Thousands of high-achieving dyslexic children are expected to be marked as failures under the government’s controversial new primary writing assessments, TES can reveal.
Pupils must be able to spell most of the 200 words on government wordlists if they are to reach the “expected standard” for writing at the end of Year 6.
But teachers and leaders are furious because the Department for Education has said that no allowance will be made for the tens of thousands of pupils with dyslexia. Experts in the condition predict that they will all fall short on the spelling requirement.
Heads argue that failing bright dyslexic children who trip up on spelling – even if they pass all the other 17 elements of the writing assessment – will unnecessarily damage their self-esteem.
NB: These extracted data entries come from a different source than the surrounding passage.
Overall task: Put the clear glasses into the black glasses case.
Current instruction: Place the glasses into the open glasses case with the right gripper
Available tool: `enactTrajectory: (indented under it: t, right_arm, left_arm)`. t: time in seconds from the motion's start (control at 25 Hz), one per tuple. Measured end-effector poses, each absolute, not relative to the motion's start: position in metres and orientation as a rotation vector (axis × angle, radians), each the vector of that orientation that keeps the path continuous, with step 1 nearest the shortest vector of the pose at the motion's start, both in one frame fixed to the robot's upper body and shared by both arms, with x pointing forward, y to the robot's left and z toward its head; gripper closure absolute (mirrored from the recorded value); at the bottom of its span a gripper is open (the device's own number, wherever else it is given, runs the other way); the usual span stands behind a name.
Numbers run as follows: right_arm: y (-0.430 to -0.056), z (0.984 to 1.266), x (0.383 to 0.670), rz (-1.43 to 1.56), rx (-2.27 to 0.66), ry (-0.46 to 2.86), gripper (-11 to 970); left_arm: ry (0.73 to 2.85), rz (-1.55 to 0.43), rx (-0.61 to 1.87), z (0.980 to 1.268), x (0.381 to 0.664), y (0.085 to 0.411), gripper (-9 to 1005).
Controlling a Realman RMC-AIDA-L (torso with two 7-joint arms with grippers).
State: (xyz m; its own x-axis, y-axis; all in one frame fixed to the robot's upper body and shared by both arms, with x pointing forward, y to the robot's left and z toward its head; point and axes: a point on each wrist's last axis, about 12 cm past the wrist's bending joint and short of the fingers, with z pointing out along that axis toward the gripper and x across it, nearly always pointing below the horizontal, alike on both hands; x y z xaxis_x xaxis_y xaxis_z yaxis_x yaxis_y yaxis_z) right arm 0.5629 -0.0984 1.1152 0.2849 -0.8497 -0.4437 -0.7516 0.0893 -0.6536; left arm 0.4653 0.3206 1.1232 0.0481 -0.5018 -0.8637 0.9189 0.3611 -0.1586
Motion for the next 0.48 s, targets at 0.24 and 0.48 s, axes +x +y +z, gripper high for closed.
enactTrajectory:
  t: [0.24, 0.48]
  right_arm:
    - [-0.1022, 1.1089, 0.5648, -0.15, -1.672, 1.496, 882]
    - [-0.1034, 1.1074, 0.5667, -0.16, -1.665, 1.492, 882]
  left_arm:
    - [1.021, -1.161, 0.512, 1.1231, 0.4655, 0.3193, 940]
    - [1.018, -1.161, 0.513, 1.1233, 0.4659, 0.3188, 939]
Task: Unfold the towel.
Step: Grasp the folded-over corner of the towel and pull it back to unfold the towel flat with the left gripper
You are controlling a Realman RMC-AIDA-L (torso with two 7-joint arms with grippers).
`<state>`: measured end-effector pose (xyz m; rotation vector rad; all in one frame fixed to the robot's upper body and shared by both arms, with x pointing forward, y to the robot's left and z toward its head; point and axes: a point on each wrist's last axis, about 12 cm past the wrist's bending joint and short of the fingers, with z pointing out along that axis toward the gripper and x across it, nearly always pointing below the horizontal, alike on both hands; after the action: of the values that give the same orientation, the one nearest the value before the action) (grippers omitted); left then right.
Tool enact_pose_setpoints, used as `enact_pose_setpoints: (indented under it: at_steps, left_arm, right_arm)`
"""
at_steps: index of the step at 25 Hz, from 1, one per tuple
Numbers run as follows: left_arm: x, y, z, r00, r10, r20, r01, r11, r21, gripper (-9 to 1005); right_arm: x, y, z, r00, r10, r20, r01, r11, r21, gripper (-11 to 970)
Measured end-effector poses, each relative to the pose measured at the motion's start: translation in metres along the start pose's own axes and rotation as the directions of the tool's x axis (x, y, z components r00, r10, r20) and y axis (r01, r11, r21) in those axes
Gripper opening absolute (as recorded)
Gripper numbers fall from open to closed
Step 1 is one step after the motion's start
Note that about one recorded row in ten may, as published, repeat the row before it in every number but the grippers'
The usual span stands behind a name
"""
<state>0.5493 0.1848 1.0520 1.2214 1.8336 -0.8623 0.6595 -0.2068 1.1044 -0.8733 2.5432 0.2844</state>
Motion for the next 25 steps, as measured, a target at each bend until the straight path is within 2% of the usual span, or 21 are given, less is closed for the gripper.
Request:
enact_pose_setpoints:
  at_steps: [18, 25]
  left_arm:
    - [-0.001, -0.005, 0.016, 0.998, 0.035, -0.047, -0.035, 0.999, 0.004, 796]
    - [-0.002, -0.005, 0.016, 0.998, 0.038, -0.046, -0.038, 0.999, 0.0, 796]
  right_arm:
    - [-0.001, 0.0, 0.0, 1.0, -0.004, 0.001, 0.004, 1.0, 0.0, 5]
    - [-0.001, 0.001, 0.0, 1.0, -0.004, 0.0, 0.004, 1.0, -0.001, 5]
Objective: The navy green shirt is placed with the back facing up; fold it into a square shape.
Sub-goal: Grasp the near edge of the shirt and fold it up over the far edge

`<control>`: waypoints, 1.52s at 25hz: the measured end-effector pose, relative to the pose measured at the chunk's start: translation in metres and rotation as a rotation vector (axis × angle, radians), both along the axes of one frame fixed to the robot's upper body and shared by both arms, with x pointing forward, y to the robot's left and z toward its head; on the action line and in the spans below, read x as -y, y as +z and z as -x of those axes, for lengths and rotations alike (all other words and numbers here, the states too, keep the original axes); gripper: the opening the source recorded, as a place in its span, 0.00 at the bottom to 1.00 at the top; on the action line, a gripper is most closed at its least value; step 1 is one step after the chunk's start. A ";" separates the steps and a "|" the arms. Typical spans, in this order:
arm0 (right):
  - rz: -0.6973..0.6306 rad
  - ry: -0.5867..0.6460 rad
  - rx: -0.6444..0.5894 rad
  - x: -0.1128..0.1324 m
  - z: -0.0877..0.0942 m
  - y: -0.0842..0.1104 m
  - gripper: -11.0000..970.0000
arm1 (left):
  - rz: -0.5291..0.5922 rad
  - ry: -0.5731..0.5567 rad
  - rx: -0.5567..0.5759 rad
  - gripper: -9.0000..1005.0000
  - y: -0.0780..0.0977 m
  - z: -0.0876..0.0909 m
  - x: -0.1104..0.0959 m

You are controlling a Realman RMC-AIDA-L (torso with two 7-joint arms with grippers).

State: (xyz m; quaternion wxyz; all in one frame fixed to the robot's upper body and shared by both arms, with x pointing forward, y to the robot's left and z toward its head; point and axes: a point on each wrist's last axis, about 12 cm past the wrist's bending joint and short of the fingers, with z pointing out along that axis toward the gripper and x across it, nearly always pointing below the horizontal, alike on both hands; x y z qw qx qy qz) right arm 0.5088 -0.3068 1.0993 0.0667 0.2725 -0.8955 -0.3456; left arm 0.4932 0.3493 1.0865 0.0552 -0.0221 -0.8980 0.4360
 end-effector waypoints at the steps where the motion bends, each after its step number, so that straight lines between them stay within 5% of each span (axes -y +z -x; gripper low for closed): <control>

Pie Corbett, a former government literacy advisor, describes the emphasis on spelling as “ignorant and cruel”.
The NAHT headteachers’ union and the charity Dyslexia Action are warning that the DfE’s stance could be discriminatory and are demanding that it is changed.
A DfE spokesman said: “Spelling and handwriting are key elements of the national curriculum in primary school. To enable all children to reach their full potential, it is essential that they develop their skills in these areas, including those with dyslexia.”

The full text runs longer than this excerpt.